L'une se retrouve autour de la Grande Loge Unie d'Angleterre (GLUA) et sa représentante en France, la Grande Loge Nationale Française (GLNF) et l'autre dans le Grand Orient de France (GODF) et les obédiences telles que la Fédération Française du Droit Humain (FFDH), la Grande Loge Féminine de France (GLFF), la Grande Loge Mixte Universelle (GLMU), la Grande Loge Mixte de France (GLMF).
Un certain nombre d'autres obédiences ont un statut spécifique et développent un projet maçonnique et/ou initiatique particulier comme la GLDF (Grande Loge de France), la Grande Loge Traditionnel et Symbolique Opéra (GLTSO), la LNF (Loge Nationale Française), la Grande Loge des Cultures et de la Spiritualité (GLCS).
L'histoire a généré plusieurs manières de "maçonner", c'est-à-dire plusieurs Rites.
Alexandre-Louis Roettiers de Montaleau et la Chambre des Grades du Grand Orient de France mettra de l'ordre dans un foisonnement luxuriant d'appellations, de contenus, de titres que voit fleurir le XVIII° siècle... Ce formidable travail sera achevé en 1785 et publié en 1801 sous le titre de "Régulateur du Maçon".
Revenons à l'Exposition.
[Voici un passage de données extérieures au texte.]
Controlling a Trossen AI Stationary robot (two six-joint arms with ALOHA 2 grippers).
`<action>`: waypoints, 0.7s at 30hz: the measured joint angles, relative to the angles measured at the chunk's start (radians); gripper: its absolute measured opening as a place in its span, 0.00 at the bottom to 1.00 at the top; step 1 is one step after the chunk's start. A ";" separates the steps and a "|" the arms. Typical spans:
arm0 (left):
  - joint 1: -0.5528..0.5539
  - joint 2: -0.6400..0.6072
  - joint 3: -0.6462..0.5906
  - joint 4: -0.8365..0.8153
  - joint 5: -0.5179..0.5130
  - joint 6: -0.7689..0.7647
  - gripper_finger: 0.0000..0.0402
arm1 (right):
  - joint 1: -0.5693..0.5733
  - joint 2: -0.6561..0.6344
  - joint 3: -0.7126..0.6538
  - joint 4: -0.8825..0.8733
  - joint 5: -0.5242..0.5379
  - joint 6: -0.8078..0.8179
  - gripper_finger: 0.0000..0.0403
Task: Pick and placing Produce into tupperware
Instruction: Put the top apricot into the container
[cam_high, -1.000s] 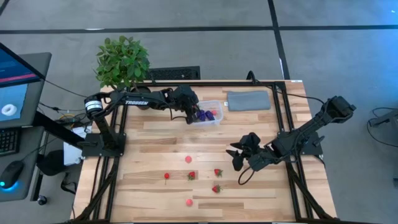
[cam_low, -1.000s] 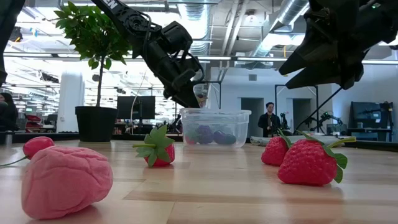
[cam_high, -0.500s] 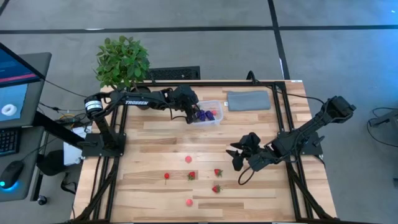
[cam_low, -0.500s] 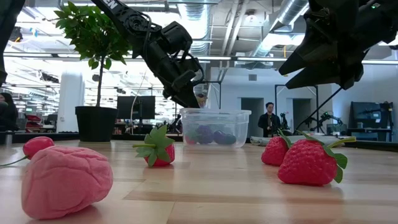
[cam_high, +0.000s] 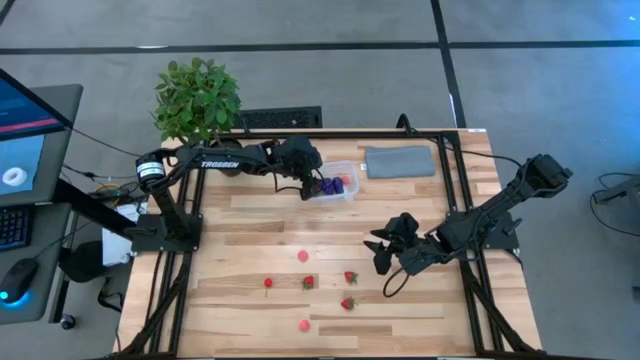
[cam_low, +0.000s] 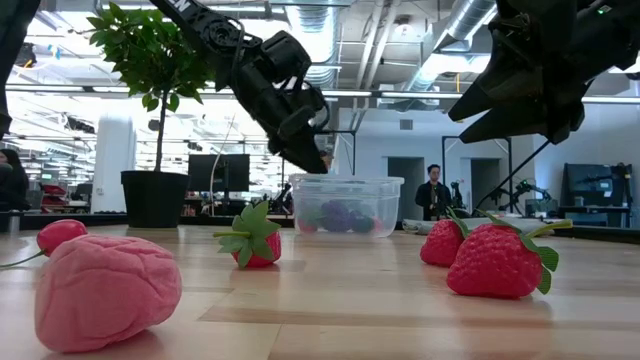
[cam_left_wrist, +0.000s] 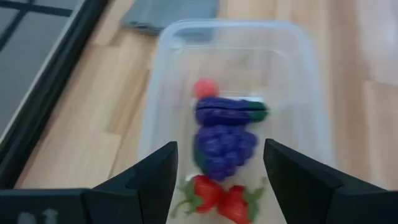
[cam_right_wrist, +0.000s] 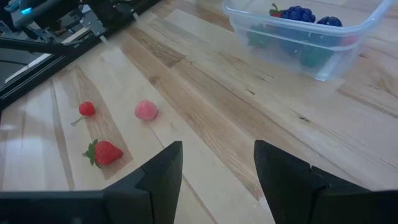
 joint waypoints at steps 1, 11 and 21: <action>-0.007 0.000 0.016 -0.024 0.008 0.009 0.57 | 0.000 0.000 0.000 0.000 0.000 0.000 0.55; -0.085 -0.001 0.173 -0.322 0.027 0.102 0.57 | 0.000 0.000 0.000 -0.002 0.000 0.000 0.55; -0.170 -0.024 0.186 -0.669 0.152 0.074 0.57 | 0.002 0.000 0.001 -0.025 -0.053 -0.006 0.55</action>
Elle s'ouvre sur une annonce ... apéritive, s'il en est :
Les origines.
L'évocation des origines de la franc-maçonnerie met en cause deux thèses dont Roger Dachez rend bien compte dans son ouvrage "L'invention de la Franc-Maçonnerie".
La première fait des contructeurs de cathédrales les premiers francs-maçons, qualifiés de maçons "opératifs". C'est la thèse de la transition. A partir d'eux, la franc-maçonnerie se serait progressivement transformée en admettant des membres non opératifs, et au fil de ces admissions, serait progressivement devenue uniquement "spéculative"... Cette belle histoire retrace en fait plutôt l'histoire des mythes empruntés par la franc-maçonnerie que la franc-maçonnerie elle-même. Récit qui a beaucoup séduit mais peu compatible avec l'exigence de la démonstration historique.
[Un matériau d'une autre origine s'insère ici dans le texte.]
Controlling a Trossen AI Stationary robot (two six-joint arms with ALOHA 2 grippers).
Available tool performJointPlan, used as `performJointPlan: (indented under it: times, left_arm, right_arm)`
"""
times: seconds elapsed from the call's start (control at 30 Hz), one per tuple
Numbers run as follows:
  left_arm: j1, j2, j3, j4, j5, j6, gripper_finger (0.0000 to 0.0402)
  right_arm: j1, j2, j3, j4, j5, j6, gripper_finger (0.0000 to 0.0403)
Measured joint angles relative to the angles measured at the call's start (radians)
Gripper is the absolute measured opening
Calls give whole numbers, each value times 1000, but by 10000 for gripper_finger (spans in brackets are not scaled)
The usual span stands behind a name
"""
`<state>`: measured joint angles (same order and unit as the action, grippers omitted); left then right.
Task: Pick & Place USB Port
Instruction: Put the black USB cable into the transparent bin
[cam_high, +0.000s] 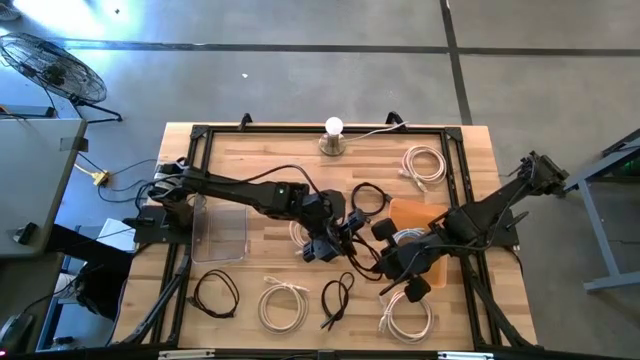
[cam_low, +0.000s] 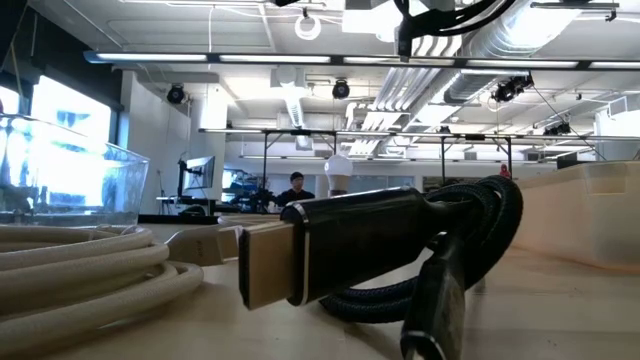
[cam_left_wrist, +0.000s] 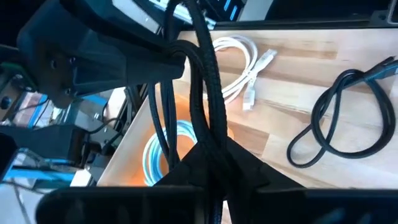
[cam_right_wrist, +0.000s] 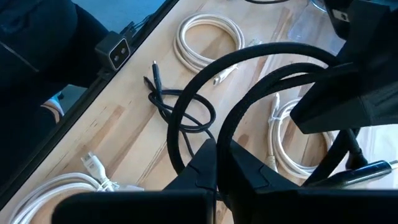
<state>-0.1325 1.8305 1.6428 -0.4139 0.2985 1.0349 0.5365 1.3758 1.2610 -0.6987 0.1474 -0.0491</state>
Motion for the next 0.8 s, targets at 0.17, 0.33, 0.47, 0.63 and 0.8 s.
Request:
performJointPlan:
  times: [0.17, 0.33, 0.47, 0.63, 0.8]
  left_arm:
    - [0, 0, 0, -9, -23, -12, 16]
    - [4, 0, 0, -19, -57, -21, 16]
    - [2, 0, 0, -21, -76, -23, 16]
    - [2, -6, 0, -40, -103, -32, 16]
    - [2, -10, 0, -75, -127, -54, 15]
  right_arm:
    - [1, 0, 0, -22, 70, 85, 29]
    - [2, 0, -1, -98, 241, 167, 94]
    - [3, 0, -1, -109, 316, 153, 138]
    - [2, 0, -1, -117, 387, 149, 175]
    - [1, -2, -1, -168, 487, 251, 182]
La seconde ne reconnait comme origines que celles dont témoignent les documents existants. Elle considère ainsi la date du 24 juin 1717 comme origine de la franc-maçonnerie dite "spéculative". C'est la thèse de la rupture.
En guise de synthèse, on peut remarquer que certains auteurs et beaucoup de maçons parlent de maçonnerie "moderne" à propos de cette dernière, semblant ainsi justifier l'existence d'une "ancienne", c'est-à-dire celle "d'avant". Vieille et habituelle querelle en maçonnerie où l'ancien s'auto-qualifie ainsi pour mieux se démarquer et disqualifier son prédécesseur, qu'il qualifie de "moderne"...
L'exposition, tout en épousant plutôt la logique de la première thèse, rend compte de la complexité d'une histoire dans laquelle se mêlent des faits historiquement documentés et des mythes et des légendes, des récits et des personnages dont il faut néanmoins tirer le réel du mythe. Elle déploit donc des documents très riches qui évoquent des moments essentiels de notre histoire, pas nécessairement pour autant constitutifs de la franc-maçonnerie.
Il est essentiel de comprendre, particulièrement au moment où se prépare le tricentenaire de 1717, que tout ce qui précède la création le 24 juin 1717 de la première obédience dans l'histoire, "la Grande Loge de Londres et de Westminster", sont davantage du domaine des emprunts plus ou moins mythifiés que de faits réellement documentés...
Il ne s'agit pas ici d'en minimiser la portée mais plutôt de profiter de la réunion de ces pièces pour souligner la nécessité de les contextualier et de tenter de comprendre au milieu de cette complexité comment une telle société a pu prendre cet essor au XVIII° siècle et accompagner ainsi le mouvement des Lumières...
La Franc Maçonnerie et la République.
Si la Révolution voit se mettre en oeuvre certaines idées des Lumières, la Terreur décimera les rangs de la franc-maçonnerie et fera passer au second plan la Liberté de Penser... Le passage à l'échafaud d'Olympe de Gouges et d'autres inspiratrices telles que Manon Roland, Pauline Léon, Anne-Joseph Théroigne de Méricourt (qui ramènera "le boulanger, la boulangère et le petit mitron") ou encore Charlotte Corday.... viennent en témoigner.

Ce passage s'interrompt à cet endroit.